Return exactly the lines of the records below, starting at the line that contains "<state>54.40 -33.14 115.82" and ending at the line that contains "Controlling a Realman", with both of those lines kept.
──────── Records for the task ────────
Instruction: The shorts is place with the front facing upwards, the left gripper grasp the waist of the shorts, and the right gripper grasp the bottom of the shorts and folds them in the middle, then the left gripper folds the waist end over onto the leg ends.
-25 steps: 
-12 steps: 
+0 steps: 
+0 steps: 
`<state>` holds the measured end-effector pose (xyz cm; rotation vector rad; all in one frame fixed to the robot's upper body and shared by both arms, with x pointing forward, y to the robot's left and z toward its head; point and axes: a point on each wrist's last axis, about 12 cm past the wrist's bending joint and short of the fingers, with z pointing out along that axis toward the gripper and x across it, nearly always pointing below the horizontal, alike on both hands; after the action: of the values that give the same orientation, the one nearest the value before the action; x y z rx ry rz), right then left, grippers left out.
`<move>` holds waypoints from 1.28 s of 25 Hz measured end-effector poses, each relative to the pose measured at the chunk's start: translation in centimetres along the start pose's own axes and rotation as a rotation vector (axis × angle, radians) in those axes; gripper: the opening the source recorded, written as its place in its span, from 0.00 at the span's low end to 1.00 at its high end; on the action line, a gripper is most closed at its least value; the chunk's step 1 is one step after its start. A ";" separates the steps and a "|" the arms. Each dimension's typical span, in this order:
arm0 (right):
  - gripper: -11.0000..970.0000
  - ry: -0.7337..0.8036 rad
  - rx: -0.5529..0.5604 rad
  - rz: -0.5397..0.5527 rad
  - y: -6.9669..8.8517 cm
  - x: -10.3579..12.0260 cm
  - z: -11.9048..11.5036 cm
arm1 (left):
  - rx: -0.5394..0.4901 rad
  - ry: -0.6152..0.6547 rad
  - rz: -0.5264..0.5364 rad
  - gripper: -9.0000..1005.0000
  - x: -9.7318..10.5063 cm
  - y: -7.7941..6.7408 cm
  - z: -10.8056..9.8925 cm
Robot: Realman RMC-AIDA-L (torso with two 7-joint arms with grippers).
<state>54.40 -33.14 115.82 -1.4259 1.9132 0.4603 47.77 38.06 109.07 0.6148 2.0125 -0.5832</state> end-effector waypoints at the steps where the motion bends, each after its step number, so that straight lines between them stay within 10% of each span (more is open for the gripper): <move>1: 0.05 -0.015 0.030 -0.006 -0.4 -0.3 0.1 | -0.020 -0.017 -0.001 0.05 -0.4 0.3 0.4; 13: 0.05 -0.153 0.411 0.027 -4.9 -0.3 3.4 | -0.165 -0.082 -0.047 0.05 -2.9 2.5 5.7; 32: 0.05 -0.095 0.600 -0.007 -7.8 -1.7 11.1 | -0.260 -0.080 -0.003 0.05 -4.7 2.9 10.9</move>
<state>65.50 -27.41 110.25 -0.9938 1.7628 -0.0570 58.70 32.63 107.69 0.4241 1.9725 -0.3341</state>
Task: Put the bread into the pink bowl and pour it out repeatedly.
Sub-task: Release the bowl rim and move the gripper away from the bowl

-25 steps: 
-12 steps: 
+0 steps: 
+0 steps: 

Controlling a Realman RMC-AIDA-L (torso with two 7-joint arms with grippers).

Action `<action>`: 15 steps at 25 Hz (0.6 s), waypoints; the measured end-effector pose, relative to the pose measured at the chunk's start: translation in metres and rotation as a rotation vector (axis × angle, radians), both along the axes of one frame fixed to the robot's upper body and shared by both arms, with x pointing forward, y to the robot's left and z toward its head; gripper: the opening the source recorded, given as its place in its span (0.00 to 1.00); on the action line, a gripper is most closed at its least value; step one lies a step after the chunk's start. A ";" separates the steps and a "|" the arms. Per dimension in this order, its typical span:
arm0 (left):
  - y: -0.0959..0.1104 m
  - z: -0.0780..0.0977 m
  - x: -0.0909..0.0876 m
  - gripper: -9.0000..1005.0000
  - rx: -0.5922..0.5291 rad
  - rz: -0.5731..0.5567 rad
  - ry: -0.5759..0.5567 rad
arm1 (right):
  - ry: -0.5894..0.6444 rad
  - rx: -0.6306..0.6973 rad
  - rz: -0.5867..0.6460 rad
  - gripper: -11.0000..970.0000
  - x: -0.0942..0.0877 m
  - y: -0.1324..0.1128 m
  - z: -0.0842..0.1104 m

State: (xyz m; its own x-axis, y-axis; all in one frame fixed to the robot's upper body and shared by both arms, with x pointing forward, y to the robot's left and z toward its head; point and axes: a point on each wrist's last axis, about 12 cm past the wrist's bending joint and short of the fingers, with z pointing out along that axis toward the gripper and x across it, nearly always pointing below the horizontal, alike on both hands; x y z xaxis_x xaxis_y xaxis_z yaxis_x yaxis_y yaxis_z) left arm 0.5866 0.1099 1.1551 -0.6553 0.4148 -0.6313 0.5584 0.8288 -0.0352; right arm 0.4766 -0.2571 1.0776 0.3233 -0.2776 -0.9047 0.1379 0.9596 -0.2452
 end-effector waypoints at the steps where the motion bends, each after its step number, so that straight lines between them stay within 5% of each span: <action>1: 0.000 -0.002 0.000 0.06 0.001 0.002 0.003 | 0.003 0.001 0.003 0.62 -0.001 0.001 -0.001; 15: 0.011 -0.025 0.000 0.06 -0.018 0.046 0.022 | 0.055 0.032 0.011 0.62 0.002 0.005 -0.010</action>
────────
Completed task:
<state>54.40 -33.14 115.82 -1.4259 1.9132 0.4603 47.77 38.06 109.07 0.6148 2.0125 -0.5832</state> end-effector waypoints at the steps where the motion bends, each after its step number, so that straight lines between them stay within 10% of each span (more is open for the gripper): <move>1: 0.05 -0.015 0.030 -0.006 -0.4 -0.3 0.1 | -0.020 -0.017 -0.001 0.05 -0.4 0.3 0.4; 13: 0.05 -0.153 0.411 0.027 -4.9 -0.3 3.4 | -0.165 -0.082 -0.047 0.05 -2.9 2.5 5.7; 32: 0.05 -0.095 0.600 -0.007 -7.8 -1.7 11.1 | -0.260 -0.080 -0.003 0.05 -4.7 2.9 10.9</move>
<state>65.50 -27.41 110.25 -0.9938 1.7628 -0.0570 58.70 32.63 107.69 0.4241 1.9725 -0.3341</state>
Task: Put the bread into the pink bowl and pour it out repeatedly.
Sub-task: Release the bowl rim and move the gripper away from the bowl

-25 steps: 
-12 steps: 
+0 steps: 
+0 steps: 

Controlling a Realman RMC-AIDA-L (torso with two 7-joint arms with grippers).

There's nothing more to this exercise.